#### What this task involves:
Retype the data exactly, leaving nothing out.

#### Information supplied:
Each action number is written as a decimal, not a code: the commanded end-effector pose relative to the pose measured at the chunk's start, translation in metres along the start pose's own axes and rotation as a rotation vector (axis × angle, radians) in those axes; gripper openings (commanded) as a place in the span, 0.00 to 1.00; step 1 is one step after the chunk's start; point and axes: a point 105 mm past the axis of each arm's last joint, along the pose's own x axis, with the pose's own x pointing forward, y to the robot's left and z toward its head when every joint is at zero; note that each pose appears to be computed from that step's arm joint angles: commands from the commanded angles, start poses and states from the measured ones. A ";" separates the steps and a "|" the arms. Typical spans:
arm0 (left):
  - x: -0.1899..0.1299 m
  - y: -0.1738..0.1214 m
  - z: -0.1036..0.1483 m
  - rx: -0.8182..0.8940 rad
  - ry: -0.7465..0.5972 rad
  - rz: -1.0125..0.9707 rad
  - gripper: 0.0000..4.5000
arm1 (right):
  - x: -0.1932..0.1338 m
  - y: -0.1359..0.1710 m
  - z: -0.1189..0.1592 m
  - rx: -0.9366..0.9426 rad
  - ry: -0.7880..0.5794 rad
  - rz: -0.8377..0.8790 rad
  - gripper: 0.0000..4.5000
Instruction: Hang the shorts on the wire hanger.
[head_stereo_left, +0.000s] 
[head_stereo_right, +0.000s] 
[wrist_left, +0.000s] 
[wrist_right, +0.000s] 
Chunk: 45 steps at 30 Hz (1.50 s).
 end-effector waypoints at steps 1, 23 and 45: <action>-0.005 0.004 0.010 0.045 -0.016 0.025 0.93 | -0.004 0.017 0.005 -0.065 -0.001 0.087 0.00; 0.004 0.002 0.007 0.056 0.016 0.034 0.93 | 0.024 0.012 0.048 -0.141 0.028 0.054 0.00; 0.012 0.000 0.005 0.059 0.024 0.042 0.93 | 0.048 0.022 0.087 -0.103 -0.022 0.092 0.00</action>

#### Completed exercise:
Each action number is written as a decimal, not a code: the commanded end-effector pose relative to the pose measured at the chunk's start, translation in metres along the start pose's own axes and rotation as a rotation vector (axis × angle, radians) in those axes; gripper openings (commanded) as a place in the span, 0.00 to 1.00; step 1 is one step after the chunk's start; point and axes: a point 105 mm past the axis of each arm's last joint, along the pose's own x axis, with the pose's own x pointing forward, y to the robot's left and z toward its head when every joint is at zero; note that each pose appears to be computed from that step's arm joint angles: commands from the commanded angles, start poses and states from the measured ones. A ";" separates the steps and a "|" the arms. Typical spans:
arm0 (left):
  - x: -0.1899..0.1299 m
  - y: -0.1738..0.1214 m
  - z: -0.1036..0.1483 m
  - rx: -0.8182..0.8940 rad
  - ry: -0.7465..0.5972 rad
  - rz: -1.0125..0.9707 rad
  - gripper: 0.0000..4.5000
arm1 (right):
  - x: -0.1932..0.1338 m
  - y: -0.1359..0.1710 m
  - z: -0.1189..0.1592 m
  - rx: -0.9366..0.9426 rad
  - ry: -0.7880..0.5794 rad
  - rz: -0.8377..0.8790 rad
  - gripper: 0.0000..4.5000
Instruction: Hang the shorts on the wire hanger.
[head_stereo_left, +0.000s] 
[head_stereo_right, +0.000s] 
[wrist_left, +0.000s] 
[wrist_right, +0.000s] 
Chunk: 45 steps at 30 Hz (1.50 s).
 end-effector waypoints at steps 1, 23 and 45: <action>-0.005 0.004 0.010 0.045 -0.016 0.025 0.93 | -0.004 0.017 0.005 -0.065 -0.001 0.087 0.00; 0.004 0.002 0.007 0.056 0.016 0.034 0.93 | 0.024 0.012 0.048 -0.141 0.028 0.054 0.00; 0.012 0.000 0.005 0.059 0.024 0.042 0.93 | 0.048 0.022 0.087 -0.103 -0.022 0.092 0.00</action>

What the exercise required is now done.